Instructions for the task:
From the data below, return only the lines from the one with "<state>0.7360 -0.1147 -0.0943" through the one with "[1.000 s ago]", exact and inclusive, with pictures left out.

-.-.-

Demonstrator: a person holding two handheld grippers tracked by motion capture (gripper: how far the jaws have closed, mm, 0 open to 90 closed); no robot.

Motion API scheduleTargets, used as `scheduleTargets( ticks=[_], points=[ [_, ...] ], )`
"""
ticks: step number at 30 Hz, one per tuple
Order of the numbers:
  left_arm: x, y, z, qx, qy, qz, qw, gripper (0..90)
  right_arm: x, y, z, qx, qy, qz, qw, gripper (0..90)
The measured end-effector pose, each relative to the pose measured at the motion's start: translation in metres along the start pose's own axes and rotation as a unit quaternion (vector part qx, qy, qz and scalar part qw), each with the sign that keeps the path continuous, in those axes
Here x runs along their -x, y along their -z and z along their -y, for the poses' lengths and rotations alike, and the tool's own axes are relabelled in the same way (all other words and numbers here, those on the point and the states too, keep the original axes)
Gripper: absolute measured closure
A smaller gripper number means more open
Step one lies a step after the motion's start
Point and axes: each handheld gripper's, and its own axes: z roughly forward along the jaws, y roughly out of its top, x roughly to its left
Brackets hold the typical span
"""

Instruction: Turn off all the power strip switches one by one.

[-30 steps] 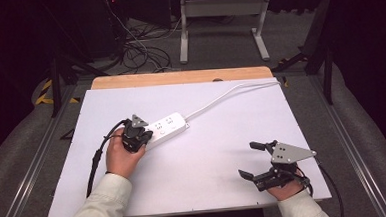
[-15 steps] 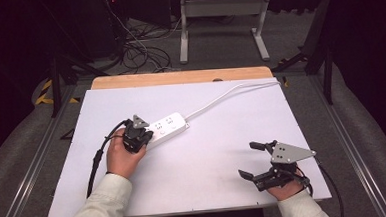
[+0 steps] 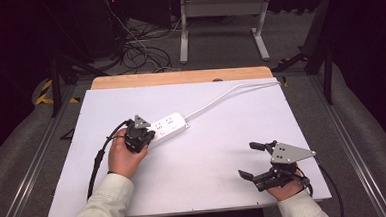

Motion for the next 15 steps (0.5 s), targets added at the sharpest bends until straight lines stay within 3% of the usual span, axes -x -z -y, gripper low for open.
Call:
scheduleTargets(
  ticks=[15],
  points=[
    [0.0000,0.0027,0.0020,-0.003,0.009,0.001,1.0000,90.0,-0.0001,0.0007,0.0002,0.001,0.000,0.001,1.0000,7.0]
  ],
)
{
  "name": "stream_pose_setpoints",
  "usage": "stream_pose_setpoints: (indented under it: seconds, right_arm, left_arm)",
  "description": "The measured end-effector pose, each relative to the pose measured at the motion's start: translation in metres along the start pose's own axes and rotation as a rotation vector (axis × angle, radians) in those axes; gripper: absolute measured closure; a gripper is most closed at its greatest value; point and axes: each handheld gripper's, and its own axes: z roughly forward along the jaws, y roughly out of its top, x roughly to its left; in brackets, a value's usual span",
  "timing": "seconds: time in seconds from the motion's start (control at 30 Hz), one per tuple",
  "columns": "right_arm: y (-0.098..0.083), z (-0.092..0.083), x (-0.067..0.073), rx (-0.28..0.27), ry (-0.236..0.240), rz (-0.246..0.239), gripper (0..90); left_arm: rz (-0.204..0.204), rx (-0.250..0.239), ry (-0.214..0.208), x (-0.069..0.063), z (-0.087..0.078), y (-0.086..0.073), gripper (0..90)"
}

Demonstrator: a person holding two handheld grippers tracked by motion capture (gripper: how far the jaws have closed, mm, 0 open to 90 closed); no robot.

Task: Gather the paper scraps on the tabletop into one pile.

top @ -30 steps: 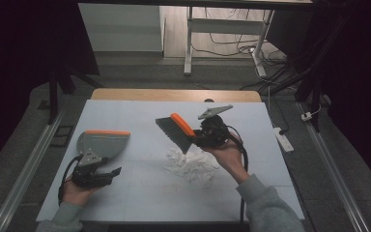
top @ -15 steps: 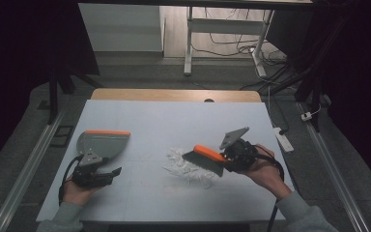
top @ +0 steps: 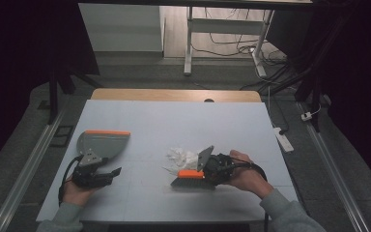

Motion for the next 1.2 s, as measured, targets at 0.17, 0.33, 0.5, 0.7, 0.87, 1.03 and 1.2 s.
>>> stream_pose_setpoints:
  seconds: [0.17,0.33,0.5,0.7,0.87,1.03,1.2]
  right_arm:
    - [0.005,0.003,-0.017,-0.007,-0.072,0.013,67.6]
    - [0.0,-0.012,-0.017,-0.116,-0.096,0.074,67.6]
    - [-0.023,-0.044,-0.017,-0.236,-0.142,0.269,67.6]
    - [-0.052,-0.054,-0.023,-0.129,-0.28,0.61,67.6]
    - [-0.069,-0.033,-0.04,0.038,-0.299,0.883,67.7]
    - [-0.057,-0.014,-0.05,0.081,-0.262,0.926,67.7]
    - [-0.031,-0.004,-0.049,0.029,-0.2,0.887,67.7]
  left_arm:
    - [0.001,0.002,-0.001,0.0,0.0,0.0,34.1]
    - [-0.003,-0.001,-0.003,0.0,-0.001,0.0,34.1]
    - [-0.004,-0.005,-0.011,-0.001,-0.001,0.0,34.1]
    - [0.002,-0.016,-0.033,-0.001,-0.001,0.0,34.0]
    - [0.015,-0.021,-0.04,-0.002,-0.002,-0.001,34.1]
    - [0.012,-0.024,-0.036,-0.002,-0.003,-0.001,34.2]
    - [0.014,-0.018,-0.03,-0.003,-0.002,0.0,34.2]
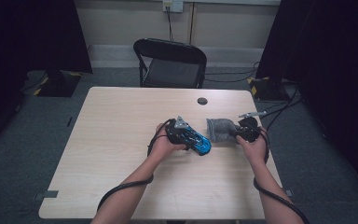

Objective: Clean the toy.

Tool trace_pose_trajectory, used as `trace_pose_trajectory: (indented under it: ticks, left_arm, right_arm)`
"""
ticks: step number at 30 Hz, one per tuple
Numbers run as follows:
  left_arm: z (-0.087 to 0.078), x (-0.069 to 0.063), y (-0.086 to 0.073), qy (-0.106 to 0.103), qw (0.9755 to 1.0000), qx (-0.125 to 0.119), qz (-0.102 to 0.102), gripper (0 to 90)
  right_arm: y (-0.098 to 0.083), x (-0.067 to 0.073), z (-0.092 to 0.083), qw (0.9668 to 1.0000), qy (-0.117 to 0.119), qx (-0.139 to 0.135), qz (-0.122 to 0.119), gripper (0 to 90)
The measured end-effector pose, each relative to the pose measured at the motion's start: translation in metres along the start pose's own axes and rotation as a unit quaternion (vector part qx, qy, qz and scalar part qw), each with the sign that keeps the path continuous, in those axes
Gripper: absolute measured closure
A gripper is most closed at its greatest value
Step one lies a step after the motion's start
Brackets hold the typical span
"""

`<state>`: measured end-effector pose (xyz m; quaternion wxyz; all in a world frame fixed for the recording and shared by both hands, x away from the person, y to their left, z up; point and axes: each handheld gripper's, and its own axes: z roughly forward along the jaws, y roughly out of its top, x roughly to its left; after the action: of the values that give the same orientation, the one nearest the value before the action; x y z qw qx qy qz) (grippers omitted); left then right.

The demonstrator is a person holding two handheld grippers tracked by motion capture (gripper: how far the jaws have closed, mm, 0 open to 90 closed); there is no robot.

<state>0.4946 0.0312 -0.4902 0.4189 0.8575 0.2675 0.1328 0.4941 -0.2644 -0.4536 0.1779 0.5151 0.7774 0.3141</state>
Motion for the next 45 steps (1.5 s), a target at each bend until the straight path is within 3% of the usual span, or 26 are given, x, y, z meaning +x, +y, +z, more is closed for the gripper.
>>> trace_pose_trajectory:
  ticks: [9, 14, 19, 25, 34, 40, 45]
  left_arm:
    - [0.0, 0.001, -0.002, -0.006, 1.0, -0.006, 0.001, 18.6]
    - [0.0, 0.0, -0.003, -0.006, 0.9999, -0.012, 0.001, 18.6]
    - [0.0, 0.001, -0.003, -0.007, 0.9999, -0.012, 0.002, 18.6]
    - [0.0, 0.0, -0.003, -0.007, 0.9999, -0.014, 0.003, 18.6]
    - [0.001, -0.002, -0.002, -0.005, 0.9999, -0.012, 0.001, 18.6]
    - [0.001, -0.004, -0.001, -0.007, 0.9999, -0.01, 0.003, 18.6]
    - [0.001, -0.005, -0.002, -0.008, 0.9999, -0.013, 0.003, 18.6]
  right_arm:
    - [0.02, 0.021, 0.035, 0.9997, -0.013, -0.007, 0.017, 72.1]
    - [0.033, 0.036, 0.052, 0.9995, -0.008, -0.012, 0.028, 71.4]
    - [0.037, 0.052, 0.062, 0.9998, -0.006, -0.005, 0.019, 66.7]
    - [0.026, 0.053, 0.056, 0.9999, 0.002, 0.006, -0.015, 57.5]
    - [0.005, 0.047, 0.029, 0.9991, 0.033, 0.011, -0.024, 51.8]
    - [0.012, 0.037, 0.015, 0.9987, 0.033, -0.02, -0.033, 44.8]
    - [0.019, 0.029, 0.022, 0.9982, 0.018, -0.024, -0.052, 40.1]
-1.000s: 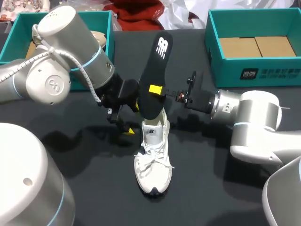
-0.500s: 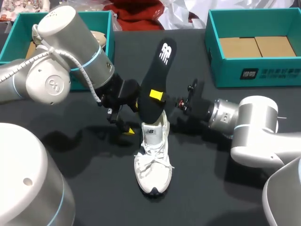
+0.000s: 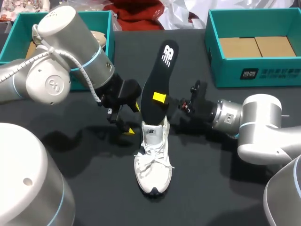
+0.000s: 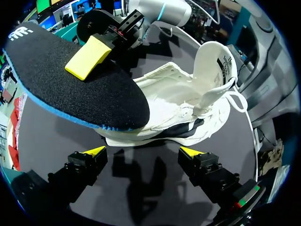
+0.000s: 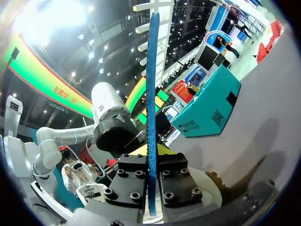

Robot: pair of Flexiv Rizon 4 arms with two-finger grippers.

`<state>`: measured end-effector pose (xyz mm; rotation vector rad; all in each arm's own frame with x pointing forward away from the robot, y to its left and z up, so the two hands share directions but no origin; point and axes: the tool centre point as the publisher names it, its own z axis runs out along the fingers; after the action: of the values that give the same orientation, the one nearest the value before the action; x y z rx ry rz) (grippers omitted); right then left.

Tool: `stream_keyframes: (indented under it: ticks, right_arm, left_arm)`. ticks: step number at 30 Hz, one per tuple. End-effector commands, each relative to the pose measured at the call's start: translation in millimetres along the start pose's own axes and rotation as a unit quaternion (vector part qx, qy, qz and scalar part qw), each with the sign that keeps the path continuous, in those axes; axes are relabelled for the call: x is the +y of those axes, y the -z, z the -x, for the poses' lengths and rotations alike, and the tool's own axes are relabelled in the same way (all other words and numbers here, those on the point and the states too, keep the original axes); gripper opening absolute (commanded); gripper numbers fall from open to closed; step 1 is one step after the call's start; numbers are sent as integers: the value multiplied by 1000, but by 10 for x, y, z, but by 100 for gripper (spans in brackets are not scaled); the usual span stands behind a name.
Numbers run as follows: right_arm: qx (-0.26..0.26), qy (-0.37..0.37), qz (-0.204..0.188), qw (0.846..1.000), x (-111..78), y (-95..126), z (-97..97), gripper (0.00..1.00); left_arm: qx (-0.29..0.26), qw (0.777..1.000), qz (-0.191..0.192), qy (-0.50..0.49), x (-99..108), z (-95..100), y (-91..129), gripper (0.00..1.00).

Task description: Take the shoe out of the shoebox, open the shoe tongue, remove and reinsert the insole, then place the shoe into the shoebox

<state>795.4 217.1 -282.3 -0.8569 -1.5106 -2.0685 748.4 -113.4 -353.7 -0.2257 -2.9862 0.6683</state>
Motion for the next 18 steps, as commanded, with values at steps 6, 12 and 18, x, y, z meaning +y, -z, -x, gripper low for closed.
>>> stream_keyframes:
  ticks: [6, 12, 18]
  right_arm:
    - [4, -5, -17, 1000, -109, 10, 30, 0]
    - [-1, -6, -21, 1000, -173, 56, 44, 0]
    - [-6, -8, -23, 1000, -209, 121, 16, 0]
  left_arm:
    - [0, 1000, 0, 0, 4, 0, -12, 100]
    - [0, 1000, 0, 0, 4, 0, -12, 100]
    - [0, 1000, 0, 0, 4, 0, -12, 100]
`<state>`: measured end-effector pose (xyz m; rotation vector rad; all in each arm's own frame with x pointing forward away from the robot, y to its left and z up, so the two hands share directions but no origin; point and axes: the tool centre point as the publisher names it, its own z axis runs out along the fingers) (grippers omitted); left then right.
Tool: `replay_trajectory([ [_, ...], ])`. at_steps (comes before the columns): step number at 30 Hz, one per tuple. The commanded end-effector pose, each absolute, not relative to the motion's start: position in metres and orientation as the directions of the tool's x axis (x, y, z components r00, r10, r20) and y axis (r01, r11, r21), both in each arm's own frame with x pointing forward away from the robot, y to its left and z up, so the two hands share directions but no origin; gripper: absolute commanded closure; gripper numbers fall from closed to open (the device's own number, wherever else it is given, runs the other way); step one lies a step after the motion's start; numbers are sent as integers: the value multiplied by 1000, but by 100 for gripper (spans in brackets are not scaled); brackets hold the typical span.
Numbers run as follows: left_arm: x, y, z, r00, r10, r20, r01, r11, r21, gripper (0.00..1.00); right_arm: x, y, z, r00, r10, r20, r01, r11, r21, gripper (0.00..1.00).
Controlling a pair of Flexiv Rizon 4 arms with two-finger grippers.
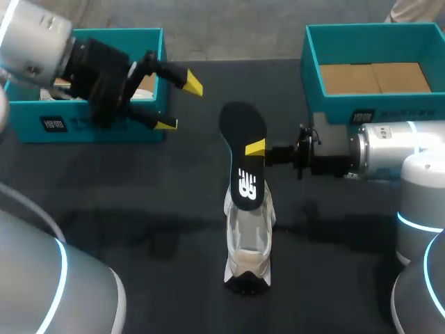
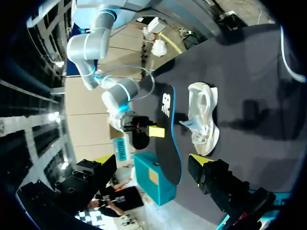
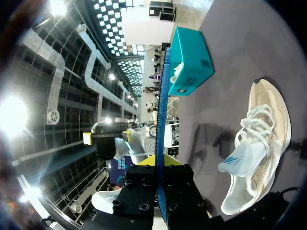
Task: Take the shoe out of the shoebox, open the shoe tongue, remove and reinsert the insole, then place the shoe into the shoebox
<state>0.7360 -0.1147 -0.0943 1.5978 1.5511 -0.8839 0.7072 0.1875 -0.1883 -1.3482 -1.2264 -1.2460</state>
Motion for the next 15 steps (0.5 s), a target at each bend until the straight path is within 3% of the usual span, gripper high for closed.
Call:
replay_trajectory([
  [1, 723, -99, -106, 48, -49, -998, 998, 33, 46, 0, 707, 190, -189, 1, 89, 996, 994, -105, 9, 100],
  [15, 718, -96, -114, 17, -41, -999, 999, 31, 16, 0, 707, 190, -189, 1, 89, 996, 994, -105, 9, 100],
])
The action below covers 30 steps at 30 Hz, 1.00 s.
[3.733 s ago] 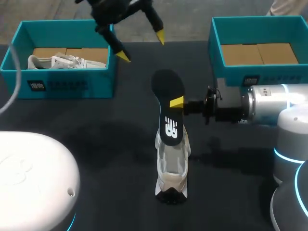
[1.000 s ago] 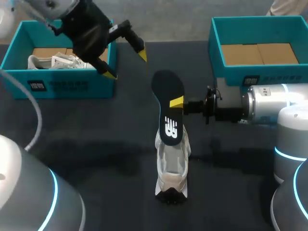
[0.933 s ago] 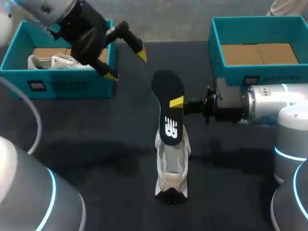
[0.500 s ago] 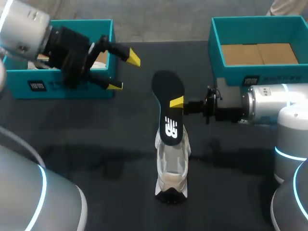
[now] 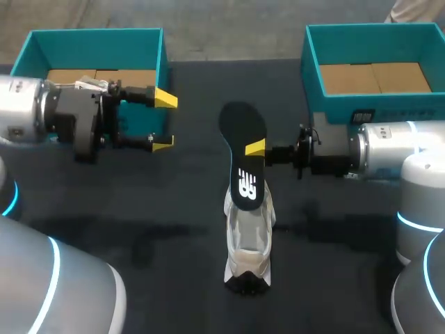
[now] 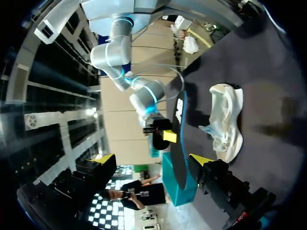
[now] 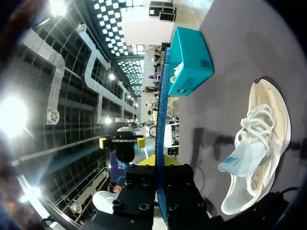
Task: Take the shoe out of the shoebox, open the shoe tongue, remove and reinsert the insole, then place the shoe into the shoebox
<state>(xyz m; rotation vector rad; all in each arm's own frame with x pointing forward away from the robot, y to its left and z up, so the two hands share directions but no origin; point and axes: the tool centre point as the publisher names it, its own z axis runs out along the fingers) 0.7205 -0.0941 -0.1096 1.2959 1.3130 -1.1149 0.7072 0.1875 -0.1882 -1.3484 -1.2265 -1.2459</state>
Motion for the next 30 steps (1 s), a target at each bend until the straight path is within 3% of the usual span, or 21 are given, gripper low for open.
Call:
replay_trajectory([
  [1, 718, -96, -114, 17, -41, -999, 999, 31, 16, 0, 707, 190, -189, 1, 89, 996, 994, -105, 9, 100],
  [7, 723, -98, -128, -46, -98, -994, 997, 62, -53, 0, 707, 191, -189, 3, 92, 996, 994, -106, 6, 100],
  [30, 736, -131, -171, -95, -54, -994, 991, 91, -99, 0, 680, 210, -188, -37, 98, 994, 989, -141, 51, 100],
])
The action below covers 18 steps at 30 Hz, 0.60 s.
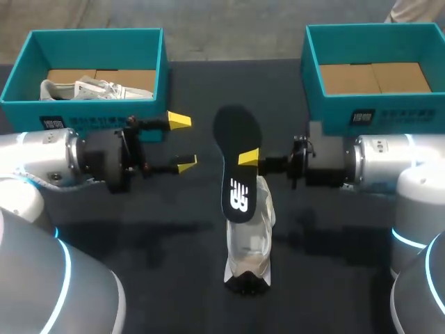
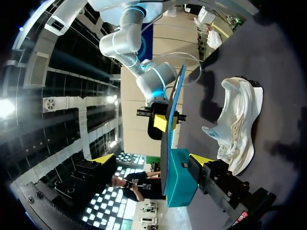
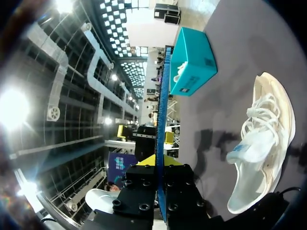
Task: Take the shoe out of the shoebox, open the shoe tongue, remove and reinsert the insole, then place the shoe into the shoebox
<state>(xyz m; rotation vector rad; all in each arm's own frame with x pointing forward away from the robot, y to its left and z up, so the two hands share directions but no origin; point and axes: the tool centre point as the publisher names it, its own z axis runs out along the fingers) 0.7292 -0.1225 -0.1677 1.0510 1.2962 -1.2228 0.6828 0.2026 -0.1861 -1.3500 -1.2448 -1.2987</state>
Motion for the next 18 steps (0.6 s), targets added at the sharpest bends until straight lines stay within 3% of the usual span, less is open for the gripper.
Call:
replay_trajectory([
  [1, 736, -134, -172, -96, -54, -994, 991, 90, -101, 0, 680, 211, -189, -35, 97, 995, 989, -141, 49, 100],
  [7, 736, -147, -181, -100, -47, -994, 989, 103, -104, 6, 680, 211, -189, -35, 97, 995, 989, -141, 49, 100],
  [9, 733, -153, -184, -100, -48, -994, 987, 118, -105, 22, 680, 211, -189, -35, 97, 995, 989, -141, 49, 100],
  [13, 729, -160, -186, -109, -85, -990, 984, 132, -120, 32, 680, 211, -189, -35, 97, 995, 989, -141, 49, 100],
  [15, 729, -164, -188, -107, -84, -991, 983, 143, -119, 41, 680, 211, -189, -35, 97, 995, 989, -141, 49, 100],
  [18, 728, -168, -190, -107, -84, -991, 982, 148, -118, 46, 680, 211, -189, -35, 97, 995, 989, -141, 49, 100],
])
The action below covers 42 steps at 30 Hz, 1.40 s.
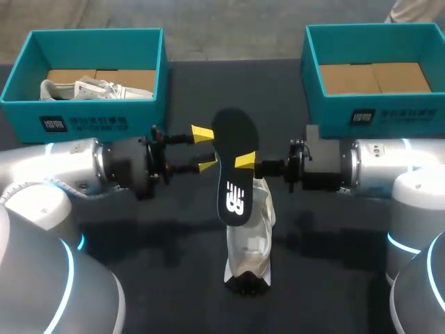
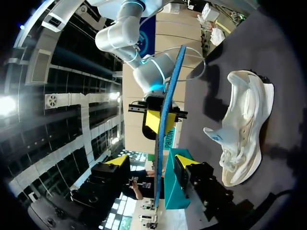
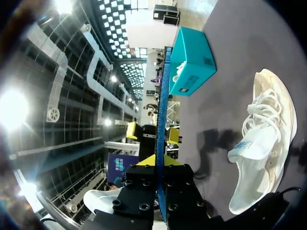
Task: Take the shoe out of the shoebox, open the shoe tongue, remove and reinsert the insole, then place the shoe into the shoebox
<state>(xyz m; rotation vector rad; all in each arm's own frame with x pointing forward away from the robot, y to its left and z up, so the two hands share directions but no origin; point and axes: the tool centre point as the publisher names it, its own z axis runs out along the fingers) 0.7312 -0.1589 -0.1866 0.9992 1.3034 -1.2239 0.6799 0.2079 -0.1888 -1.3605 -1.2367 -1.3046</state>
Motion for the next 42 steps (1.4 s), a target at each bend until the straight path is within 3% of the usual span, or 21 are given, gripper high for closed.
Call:
replay_trajectory([
  [1, 728, -169, -190, -105, -85, -991, 982, 150, -117, 47, 680, 211, -189, -35, 97, 995, 989, -141, 49, 100],
  [12, 729, -173, -189, -76, -92, -993, 980, 177, -91, 59, 680, 211, -189, -35, 97, 995, 989, -141, 49, 100],
  [26, 740, -190, -191, -57, -84, -995, 982, 176, -71, 66, 680, 211, -189, -35, 97, 995, 989, -141, 49, 100],
  [42, 742, -199, -192, -37, -59, -998, 985, 166, -46, 90, 680, 211, -189, -35, 97, 995, 989, -141, 49, 100],
])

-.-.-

Result:
<state>0.7360 -0.1147 -0.0943 1.5978 1.5511 -0.8839 0.7072 0.1875 -0.1883 -1.3482 -1.2264 -1.2460</state>
Motion for the next 15 steps (0.5 s), a target at each bend until the straight path is within 3% of the usual span, gripper high for closed.
Call:
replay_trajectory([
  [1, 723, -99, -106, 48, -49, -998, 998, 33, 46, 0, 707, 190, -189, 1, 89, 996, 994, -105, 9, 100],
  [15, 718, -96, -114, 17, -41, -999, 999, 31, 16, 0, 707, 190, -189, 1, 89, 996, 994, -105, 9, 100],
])
The action below covers 30 steps at 30 Hz, 1.00 s.
[3.733 s ago] 
[1.000 s ago] 

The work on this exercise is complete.